To: None <tech-kern@netbsd.org>
From: Greg Troxel <gdt@ir.bbn.com>
List: tech-kern
Date: 08/31/2004 09:48:33
I got a panic in coda_lookup:
unlocked parent but couldn't lock child
while doing
find . -type f -print0 | xargs -0 cat > /dev/null
in coda. I'm not certain which of two very similarfragments the code
was in (don't have netbsd.gdb any more), but it was very much like
this:
if (*ap->a_vpp) {
if ((error = vn_lock(*ap->a_vpp, LK_EXCLUSIVE))) {
printf("coda_lookup: ");
panic("unlocked parent but couldn't lock child");
}
}
It seems that this will fail if someone else has the vnode locked, and
there will be no retry.

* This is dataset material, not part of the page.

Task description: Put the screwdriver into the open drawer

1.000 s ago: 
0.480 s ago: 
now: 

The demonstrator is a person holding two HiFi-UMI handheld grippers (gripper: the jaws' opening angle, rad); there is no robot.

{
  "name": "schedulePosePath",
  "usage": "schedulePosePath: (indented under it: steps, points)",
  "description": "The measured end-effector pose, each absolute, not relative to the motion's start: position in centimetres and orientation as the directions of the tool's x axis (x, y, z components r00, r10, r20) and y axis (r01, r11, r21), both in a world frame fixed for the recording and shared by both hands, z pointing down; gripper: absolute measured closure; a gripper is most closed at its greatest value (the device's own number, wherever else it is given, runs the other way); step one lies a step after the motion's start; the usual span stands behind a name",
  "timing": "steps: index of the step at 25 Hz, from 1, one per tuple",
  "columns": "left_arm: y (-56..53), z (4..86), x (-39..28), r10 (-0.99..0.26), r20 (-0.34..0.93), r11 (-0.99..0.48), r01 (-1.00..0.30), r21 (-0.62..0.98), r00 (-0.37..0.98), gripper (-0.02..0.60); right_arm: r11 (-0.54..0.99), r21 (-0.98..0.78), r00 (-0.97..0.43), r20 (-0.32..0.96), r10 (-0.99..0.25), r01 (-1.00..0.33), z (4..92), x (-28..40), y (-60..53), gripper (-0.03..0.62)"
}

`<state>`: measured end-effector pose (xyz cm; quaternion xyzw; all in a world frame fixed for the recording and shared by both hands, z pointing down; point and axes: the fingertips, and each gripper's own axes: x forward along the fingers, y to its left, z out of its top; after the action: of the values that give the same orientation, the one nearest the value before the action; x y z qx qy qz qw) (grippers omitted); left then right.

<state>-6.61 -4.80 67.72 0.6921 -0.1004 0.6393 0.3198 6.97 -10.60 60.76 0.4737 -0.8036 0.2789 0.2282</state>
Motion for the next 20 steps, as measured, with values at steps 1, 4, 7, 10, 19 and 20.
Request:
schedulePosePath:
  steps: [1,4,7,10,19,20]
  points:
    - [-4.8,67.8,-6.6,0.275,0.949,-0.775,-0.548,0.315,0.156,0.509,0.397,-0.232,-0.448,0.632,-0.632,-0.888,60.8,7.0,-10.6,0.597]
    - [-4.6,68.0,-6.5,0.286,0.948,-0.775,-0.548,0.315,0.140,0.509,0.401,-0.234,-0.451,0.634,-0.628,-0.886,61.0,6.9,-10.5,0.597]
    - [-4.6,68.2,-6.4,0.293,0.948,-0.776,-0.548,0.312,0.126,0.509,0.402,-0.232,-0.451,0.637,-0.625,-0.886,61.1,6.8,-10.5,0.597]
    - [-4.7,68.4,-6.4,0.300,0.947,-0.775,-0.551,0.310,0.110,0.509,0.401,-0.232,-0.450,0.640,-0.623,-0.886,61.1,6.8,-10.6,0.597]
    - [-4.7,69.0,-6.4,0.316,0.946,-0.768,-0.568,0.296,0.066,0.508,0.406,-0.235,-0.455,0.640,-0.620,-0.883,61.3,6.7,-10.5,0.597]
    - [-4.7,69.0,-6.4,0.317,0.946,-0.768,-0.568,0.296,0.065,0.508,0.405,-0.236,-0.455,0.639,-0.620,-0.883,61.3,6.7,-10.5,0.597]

From reading vn_lock, it seems that if one
passes LK_NOWAIT, that on encountering a locked vnode, vn_lock returns
immediately. If LK_NOWAIT is not set, and LK_RETRY is also not set,
it seems that vn_lock will tsleep on the vnode's v_interlock, and then
return ENOENT instead of retrying. The ufs code uses LK_RETRY in what
I think is the analogous case.
I don't understand why it makes sense to sleep and not retry the lock
- if one isn't going to retry, what's the point of sleeping?
So, I think that coda_lookup should pass LK_RETRY. But I either don't
quite or just barely understand vnode locking, so I'd appreciate
advice here.
Also, it seems that the coda lookup operation doesn't properly handle
IS_DOTDOT where the locking rules are different. That could be
related to my crash instead.